The dry bulk rates have been plunged down to such an extent that Norden’s head of dry cargo, Christian Vinther Christensen said that the market has “pretty much collapsed”.
People that don’t understand economics very well will say, “It’s all about the Fed”.
Today’s market drop on news that President Trump and Dictator Xi were not meeting and Kudlow’s comments that both sides were world’s apart still PROVES that market direction is not ALL about the Federal Reserve.
I will show you from an economics perspective why it’s not ALL about the Fed but about Cold War 2.0 with China too.
There’s been a drastic slowdown in the rate at which commodities are being shipped to China (Baltic Dry Index chart above) which suggests slowing demand for raw materials in the world’s second largest economy and the China Butterfly Effect kicks in. The China Butterfly Effect is a relatively new phenomenon in economics caused by China’s unfair practices and ultimately the world’s increasing dependency on China manufacturing (i.e. Made in China).
In a ripple effect, slow growth in China, in turn, leads to slower growth in so called commodity countries like Australia, Brazil and Canada, whose economies depend heavily on the sale of natural resources like coal, iron ore and soybeans to China.
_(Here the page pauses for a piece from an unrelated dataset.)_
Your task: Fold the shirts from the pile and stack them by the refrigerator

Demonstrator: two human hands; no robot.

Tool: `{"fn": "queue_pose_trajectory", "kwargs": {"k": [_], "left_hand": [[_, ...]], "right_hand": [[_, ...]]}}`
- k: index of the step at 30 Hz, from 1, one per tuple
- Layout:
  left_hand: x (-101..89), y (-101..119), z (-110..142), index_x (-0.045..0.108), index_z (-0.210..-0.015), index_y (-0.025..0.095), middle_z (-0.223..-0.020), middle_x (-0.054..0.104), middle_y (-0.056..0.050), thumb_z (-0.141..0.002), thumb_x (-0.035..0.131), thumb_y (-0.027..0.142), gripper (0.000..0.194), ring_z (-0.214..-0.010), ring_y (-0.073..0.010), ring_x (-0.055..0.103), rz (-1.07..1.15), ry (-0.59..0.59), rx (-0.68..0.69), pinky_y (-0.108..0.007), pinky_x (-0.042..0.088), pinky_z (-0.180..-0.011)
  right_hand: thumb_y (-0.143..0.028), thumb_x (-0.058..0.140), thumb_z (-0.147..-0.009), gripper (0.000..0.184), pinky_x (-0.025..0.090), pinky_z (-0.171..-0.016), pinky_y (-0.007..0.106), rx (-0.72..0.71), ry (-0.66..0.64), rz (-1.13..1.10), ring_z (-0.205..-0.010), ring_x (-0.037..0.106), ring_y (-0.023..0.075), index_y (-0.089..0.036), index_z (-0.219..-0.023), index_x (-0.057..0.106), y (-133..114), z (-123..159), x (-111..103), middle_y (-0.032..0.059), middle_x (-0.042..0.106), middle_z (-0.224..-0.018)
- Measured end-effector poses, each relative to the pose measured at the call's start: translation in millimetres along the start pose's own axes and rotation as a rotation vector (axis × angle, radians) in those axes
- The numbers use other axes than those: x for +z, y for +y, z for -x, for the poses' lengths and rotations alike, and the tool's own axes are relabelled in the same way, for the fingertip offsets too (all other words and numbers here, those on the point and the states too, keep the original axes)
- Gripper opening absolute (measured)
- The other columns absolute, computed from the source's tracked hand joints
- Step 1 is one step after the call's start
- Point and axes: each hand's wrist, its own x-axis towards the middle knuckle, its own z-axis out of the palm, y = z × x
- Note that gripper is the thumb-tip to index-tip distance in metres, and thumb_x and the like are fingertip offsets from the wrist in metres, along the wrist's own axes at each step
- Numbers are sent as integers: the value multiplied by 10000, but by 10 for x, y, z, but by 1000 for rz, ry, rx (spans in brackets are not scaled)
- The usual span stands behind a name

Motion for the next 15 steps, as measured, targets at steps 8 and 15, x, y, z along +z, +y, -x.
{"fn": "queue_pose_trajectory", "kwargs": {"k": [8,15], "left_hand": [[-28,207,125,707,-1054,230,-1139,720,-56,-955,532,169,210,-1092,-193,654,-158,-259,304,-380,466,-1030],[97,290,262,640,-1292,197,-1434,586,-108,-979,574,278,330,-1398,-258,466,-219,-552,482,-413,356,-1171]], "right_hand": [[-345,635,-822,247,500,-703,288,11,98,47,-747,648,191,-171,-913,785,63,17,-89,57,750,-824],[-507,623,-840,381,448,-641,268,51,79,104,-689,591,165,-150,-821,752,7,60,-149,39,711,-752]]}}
Weak demand for Chinese exports from Europe and the U.S., in turn leads to weak import demand from China for commodities and other natural resources. In this way, chronic trade imbalances between China and other countries around the world would make it very difficult for a robust global economic recovery. From this butterfly effect, you can see why expansionary, Keynesian fiscal and monetary stimulus in the U.S. and Europe, did not have the full effects anticipated. Indeed, this short-run Keynesian approach, did nothing to address the underlying, chronic, long-term structural trade imbalances, acting as a drag on both the U.S. and European economies and by extension, much of the rest of the world.